Mainstream economic analysis assumes that economic opportunity and outcome are equally and evenly distributed across social segments, including the gender.  The reality differs from this. In this group, we have agribusiness and processing, retailers and restauranteurs, legal clinics, beauty and health clinics, as individuals, companies or associations. Although there are many untapped opportunities, there are also various factors that inhibit growth and diversity potential of women entrepreneurs, that include limited capacities and empowerment, economic policy and social biases. We note that women representation in high technology, engineering and other technical sectors is highly limited. Gender inequality and biases remain a serious concern to achieving inclusive economic growth and development, and largely affects women. This can be solved to a great extent through inclusive policy regimes and affirmative action that favors marginalized population groups, and promotes equitable distribution of economic benefits, groom and encourage entrepreneurship and self-employment.

Achieving the 2030 Agenda for Sustainable Development may not be possible without deliberate action for women. The efforts toward ending poverty and other deprivations must go together with strategies to improve health and education, reduce inequality, and in turn spur economic growth. Many women-led and founded enterprises were adversely affected by the COVID-19 pandemic, and some have not been able to reopen, this may be a reflection of other long-term issues such as lack financial safety-nets, innovation or supply chain constraints. As part of the recovery agenda, our respective responsibility today, is to ensure resilience of these enterprises, to withstand similar challenges and shocks, and put a spotlight on possible policy solution that may stimulate economic recovery and foster appropriate private sector responses.

Evidence has shown that supporting youth and women with financing, technical capacity building, and enabling the integration of technology can unlock opportunities to sustain job creation to earn them a dignified living for themselves and for their families. In conclusion, I would like to commend these women in this cohort, for taking the decision and steps to grow their enterprises and brands. As a first cohort in this series, your experiences and insights will assist in shaping this Programme as we journey together to change the face of Lesotho’s business. The mentorship Programme should assist you to bridge gaps and stabilize your enterprises and we look forward to lessons from this exercise. We believe that this training has equipped you with the necessary skills that will transform your enterprises into Empires, Your Empires – ‘Her Empire’ – Congratulations!
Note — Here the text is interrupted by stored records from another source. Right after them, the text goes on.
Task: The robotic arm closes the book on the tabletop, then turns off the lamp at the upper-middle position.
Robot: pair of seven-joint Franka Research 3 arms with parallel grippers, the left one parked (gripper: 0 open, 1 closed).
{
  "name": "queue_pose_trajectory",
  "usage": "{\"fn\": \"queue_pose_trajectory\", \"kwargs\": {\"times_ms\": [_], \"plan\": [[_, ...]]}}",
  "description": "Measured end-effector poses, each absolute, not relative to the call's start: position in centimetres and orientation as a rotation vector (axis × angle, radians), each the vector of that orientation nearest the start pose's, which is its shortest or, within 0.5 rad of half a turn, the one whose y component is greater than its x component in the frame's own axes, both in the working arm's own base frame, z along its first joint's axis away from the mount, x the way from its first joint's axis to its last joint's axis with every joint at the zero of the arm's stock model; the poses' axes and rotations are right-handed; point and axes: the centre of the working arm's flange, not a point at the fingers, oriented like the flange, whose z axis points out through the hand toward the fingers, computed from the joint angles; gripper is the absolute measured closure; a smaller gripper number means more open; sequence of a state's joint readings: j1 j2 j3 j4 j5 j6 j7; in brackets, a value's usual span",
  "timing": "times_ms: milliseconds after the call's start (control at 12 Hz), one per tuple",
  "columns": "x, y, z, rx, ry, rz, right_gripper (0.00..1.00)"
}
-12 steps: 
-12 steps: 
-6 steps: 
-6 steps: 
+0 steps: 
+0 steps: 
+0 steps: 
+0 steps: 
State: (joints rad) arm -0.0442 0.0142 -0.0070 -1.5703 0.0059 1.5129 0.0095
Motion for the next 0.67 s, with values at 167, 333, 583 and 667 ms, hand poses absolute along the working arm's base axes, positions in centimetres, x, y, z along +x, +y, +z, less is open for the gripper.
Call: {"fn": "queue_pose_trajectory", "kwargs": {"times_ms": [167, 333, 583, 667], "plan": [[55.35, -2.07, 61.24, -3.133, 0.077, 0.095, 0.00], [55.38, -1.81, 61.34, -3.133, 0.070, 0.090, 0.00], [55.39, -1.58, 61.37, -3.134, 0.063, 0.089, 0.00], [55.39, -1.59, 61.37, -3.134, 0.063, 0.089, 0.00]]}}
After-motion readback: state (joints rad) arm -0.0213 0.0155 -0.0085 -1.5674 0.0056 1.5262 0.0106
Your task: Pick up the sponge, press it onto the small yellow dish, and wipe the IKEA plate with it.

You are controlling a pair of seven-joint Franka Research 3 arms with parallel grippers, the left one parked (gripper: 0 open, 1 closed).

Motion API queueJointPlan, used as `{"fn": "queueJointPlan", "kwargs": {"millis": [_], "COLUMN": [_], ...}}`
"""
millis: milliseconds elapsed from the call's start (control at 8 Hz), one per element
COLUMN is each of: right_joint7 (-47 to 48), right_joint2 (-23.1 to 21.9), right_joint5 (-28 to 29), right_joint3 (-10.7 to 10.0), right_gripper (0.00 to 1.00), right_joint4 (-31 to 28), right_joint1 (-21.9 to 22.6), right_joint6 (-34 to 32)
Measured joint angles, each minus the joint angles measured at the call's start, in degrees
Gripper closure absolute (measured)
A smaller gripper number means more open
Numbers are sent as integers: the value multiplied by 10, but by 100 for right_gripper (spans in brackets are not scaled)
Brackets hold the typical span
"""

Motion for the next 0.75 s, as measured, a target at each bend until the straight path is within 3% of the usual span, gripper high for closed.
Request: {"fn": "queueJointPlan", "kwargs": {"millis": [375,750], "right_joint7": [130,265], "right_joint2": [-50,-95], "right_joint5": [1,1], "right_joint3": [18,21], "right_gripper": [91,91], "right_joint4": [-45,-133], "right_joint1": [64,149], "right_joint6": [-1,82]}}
I also acknowledge the collaboration and support received to shape this Programme from our partner; the Ministry of Gender and Youth, Sports and Recreation, Ministry of Small Business Development, Ministry of Trade and Industry, Lesotho Revenue Authority and the Standard Lesotho Bank. I believe we will continue to collaborate for the transformation of Lesotho’s economy, and importantly, in scaling this Programme, and in the advocacy for inclusive public and corporate policies that advance women’s participation.

Ladies and Gentlemen, I thank you!

Khotso!!! Pula!!! Nala!!!

As part of the recovery agenda, our respective responsibility today, is to ensure resilience of these enterprises, to withstand similar challenges and shocks, and put a spotlight on possible policy solution that may stimulate economic recovery and foster appropriate private sector responses.